My field is in natural language processing and machine learning. I’m broadly interested in building language technologies that are equitable and useful, through data. I believe that a careful and systematic understanding of data— from its collection to its downstream influence on training— is crucial to build general-purpose language models.

The following are the research themes I am interested in, along with some representative publications. My work has been published in top NLP conferences such as ACL, NAACL, and EMNLP. Finally, you can also check my Google Scholar for a complete and up-to-date list.

Keywords: data-centric AI, multilinguality, resources & evaluation

Collecting high-quality data for LM training

What constitutes high-quality data? And how can we efficiently and scalably collect them? I’ve explored these questions in the context of acquiring post-training data by examining human factors in preference annotation such as in HyPER, and devising new techniques in data synthesis and generation as seen in Tülu 3.

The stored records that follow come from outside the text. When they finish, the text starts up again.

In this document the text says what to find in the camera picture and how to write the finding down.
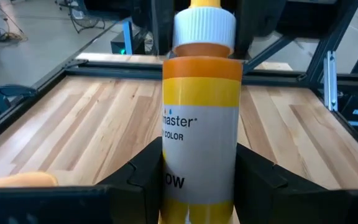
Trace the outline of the large yellow food coloring bottle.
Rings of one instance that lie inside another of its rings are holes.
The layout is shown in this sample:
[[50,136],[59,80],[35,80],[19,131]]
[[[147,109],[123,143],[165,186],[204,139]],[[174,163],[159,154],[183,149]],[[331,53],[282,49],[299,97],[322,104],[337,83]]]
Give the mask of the large yellow food coloring bottle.
[[161,224],[232,224],[242,63],[236,18],[221,0],[191,0],[163,63]]

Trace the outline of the silver metal bracket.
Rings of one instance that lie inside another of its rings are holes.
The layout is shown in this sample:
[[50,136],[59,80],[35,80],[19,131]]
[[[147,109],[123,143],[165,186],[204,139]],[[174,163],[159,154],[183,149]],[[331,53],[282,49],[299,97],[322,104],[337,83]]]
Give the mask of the silver metal bracket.
[[336,53],[335,51],[328,51],[323,61],[324,74],[324,105],[329,111],[337,111],[337,68],[336,68]]

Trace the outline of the yellow plastic bin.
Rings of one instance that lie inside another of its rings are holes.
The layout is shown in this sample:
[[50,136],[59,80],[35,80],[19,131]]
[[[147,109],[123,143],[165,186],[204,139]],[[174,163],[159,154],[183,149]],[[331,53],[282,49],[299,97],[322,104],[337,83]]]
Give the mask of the yellow plastic bin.
[[54,187],[58,185],[55,176],[46,172],[26,172],[0,178],[0,188],[5,187]]

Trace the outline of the black aluminium table frame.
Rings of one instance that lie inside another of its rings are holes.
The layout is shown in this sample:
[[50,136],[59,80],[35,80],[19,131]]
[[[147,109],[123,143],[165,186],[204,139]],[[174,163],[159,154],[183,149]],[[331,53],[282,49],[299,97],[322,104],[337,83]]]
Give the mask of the black aluminium table frame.
[[[321,93],[323,61],[328,51],[335,51],[358,7],[358,0],[287,0],[278,24],[273,31],[280,38],[244,65],[242,82],[245,85],[301,87]],[[318,46],[304,72],[263,71],[259,65],[297,38],[316,39]],[[33,97],[9,98],[11,107],[0,114],[0,134],[18,120],[45,94],[67,75],[108,78],[159,80],[162,68],[135,62],[96,62],[72,58],[56,73],[46,76],[36,87]],[[358,141],[358,61],[351,73],[337,75],[340,119]]]

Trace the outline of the black box with green light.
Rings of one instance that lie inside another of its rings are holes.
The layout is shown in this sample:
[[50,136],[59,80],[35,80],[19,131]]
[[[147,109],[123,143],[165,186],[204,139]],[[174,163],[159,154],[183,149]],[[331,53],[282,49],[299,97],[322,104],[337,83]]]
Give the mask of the black box with green light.
[[[132,32],[132,53],[145,54],[145,35],[146,33],[139,30]],[[126,54],[126,39],[124,32],[121,32],[111,41],[111,51],[113,54]]]

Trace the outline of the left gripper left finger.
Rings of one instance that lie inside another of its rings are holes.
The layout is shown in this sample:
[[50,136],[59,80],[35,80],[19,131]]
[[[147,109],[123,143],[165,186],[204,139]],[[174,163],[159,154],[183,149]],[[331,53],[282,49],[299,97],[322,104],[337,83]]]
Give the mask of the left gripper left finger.
[[92,186],[0,188],[0,224],[157,224],[162,138]]

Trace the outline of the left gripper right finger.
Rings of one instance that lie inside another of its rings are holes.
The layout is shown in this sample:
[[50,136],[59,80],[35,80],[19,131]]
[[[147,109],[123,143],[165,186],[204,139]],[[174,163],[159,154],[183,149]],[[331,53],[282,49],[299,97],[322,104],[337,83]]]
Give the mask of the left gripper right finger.
[[241,224],[358,224],[358,189],[328,190],[241,144],[236,150]]

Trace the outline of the blue post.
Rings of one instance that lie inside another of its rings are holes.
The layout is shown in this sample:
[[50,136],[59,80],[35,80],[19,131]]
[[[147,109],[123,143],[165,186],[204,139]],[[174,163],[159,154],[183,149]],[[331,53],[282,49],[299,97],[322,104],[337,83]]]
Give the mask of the blue post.
[[132,22],[130,20],[125,20],[122,25],[122,30],[124,33],[124,43],[126,48],[126,54],[132,55]]

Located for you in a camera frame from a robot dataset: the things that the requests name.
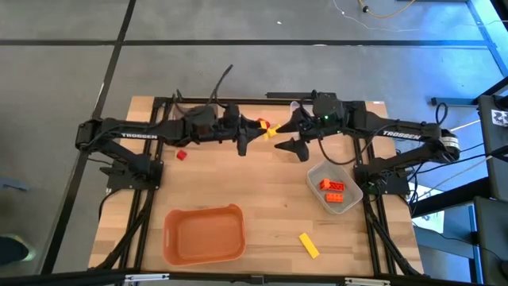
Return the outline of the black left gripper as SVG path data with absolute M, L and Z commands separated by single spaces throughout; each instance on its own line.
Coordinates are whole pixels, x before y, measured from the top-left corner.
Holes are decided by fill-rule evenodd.
M 245 157 L 248 146 L 248 136 L 240 131 L 258 130 L 266 133 L 268 129 L 268 121 L 262 118 L 251 120 L 240 114 L 237 104 L 228 103 L 224 109 L 223 115 L 218 118 L 212 125 L 211 141 L 233 141 L 237 143 L 237 153 L 240 157 Z

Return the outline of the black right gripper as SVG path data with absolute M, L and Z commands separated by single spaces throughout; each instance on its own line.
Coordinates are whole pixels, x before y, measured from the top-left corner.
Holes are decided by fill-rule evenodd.
M 307 146 L 308 142 L 304 140 L 315 139 L 320 127 L 321 121 L 319 117 L 299 107 L 292 112 L 290 120 L 280 126 L 276 131 L 277 133 L 299 132 L 300 139 L 295 140 L 291 138 L 289 141 L 275 144 L 275 148 L 294 153 L 301 162 L 308 161 L 310 157 L 309 148 Z

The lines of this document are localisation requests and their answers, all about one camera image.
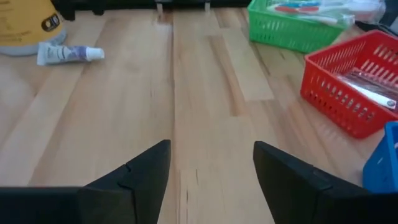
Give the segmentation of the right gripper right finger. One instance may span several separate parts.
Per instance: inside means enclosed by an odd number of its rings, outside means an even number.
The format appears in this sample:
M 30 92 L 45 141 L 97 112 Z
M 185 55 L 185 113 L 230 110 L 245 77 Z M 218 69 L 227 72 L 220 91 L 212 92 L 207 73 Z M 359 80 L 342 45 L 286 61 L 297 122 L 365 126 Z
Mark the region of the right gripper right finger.
M 253 161 L 275 224 L 352 224 L 355 200 L 369 192 L 268 143 L 254 143 Z

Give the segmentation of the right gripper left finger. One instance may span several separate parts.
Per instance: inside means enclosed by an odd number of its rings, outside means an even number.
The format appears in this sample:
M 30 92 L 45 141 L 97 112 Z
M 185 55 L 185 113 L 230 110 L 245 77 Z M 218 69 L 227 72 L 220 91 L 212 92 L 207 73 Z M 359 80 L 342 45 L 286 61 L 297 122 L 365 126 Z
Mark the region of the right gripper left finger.
M 169 179 L 164 139 L 78 191 L 82 224 L 157 224 Z

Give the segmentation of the toothpaste packet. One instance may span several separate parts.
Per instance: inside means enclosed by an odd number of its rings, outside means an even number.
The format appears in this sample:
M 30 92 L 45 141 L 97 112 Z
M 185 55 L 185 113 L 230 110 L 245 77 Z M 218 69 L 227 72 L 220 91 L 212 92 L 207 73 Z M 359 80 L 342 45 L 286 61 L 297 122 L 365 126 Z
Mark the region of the toothpaste packet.
M 382 95 L 398 95 L 398 87 L 393 87 L 386 82 L 380 81 L 374 75 L 357 68 L 345 74 L 338 73 L 337 78 L 352 87 L 362 88 Z

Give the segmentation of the clear bagged tube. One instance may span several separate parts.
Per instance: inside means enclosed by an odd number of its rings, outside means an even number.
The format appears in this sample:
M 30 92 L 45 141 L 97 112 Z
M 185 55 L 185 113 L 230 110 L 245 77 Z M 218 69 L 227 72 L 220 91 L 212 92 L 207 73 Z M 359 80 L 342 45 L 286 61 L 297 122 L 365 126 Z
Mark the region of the clear bagged tube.
M 301 20 L 320 22 L 329 26 L 352 26 L 355 23 L 353 15 L 347 14 L 286 14 L 279 13 L 283 16 L 294 17 Z

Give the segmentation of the toothbrush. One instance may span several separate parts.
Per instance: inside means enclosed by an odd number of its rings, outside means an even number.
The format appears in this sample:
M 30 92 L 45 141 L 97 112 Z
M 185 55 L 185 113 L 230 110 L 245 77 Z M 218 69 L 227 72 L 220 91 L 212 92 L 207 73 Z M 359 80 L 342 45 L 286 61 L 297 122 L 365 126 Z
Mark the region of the toothbrush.
M 384 0 L 280 0 L 267 10 L 294 16 L 335 17 L 377 22 L 386 11 Z

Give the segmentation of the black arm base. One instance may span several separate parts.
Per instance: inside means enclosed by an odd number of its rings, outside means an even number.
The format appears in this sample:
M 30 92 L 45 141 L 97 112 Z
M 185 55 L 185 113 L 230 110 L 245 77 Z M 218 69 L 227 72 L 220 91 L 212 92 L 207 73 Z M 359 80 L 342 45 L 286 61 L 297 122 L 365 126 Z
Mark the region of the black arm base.
M 247 7 L 252 0 L 211 0 L 212 7 Z M 108 10 L 156 9 L 155 0 L 51 0 L 56 10 L 67 21 L 75 20 L 77 11 L 91 11 L 102 16 Z M 164 9 L 204 8 L 204 0 L 162 0 Z

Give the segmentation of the blue plastic basket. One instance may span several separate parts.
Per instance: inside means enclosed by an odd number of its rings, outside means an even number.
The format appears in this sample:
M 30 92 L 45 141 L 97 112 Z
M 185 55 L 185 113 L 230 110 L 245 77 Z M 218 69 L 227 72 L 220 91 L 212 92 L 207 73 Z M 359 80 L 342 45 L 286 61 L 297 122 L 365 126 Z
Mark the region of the blue plastic basket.
M 363 187 L 374 193 L 398 192 L 398 121 L 385 125 L 384 136 L 363 167 Z

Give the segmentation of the red plastic basket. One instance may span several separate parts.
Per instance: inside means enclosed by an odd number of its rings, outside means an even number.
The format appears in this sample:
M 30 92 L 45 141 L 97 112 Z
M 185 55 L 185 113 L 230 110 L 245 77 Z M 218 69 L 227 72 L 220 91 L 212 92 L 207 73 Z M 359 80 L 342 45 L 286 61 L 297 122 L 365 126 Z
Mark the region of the red plastic basket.
M 305 56 L 300 94 L 354 138 L 362 139 L 398 120 L 391 111 L 344 83 L 352 70 L 374 75 L 398 90 L 398 37 L 372 30 Z

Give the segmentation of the white purple toothpaste tube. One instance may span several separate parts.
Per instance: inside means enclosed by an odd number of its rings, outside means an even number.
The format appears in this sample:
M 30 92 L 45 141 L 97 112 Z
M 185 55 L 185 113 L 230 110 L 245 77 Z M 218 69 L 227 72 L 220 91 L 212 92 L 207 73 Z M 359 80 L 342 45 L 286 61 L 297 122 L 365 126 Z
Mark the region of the white purple toothpaste tube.
M 37 65 L 55 65 L 68 62 L 90 62 L 105 58 L 101 48 L 87 46 L 53 45 L 40 42 L 37 52 Z

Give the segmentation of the green plastic basket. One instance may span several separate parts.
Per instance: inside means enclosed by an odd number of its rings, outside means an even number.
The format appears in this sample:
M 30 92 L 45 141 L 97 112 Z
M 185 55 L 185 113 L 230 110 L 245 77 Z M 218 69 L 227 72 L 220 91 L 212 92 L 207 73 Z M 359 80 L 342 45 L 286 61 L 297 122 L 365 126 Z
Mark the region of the green plastic basket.
M 303 53 L 326 47 L 347 28 L 283 16 L 267 10 L 280 0 L 252 0 L 248 6 L 249 38 Z

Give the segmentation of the yellow bottle with white cap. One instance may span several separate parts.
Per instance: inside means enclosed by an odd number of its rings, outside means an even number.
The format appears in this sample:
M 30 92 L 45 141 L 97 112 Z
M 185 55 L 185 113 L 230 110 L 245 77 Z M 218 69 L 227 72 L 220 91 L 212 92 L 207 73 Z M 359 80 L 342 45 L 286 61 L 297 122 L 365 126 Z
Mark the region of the yellow bottle with white cap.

  • Hybrid Preferences: Learning to Route Instances for Human vs. AI Feedback
    ACL ‘25 Main
    Lester James V. Miranda*, Yizhong Wang*, Yanai Elazar, Sachin Kumar, Valentina Pyatkin, Faeze Brahman, Noah A. Smith, Hannaneh Hajishirzi, and Pradeep Dasigi.

  • Tülu 3: Exploring Frontiers in Open Language Model Post-Training
    COLM ‘25
    Nathan Lambert*, Jacob Morrison*, Valentina Pyatkin*, Shenyi Huang*, Hamish Ivison*, Faeze Brahman*, Lester James V. Miranda*, Alisa Liu, Nouha Dziri, Xinxi Lyu, Yuling Gu, Saumya Malik, Victoria Graf, Jena D. Hwang, Jiangjiang Yang, Ronan Le Bras, Oyvind Tajford, Chris Wilhelm, Luca Soldiani, Noah A. Smith, Yizhong Wang, Pradeep Dasigi, Hannaneh Hajishirzi (∗: core contributor).

Resources for multilingual and equitable NLP

No language should be left behind, especially in data. I’m motivated to pursue research that ensures that the next generation of state-of-the-art LLMs cater to languages beyond English; by improving training data quality and building faithful multilingual benchmarks.

Within this theme, I also care a lot about improving the state of Filipino NLP and representing my native language. This involves building resources for training and evaluation. I also write a lot about Filipino NLP in this blog.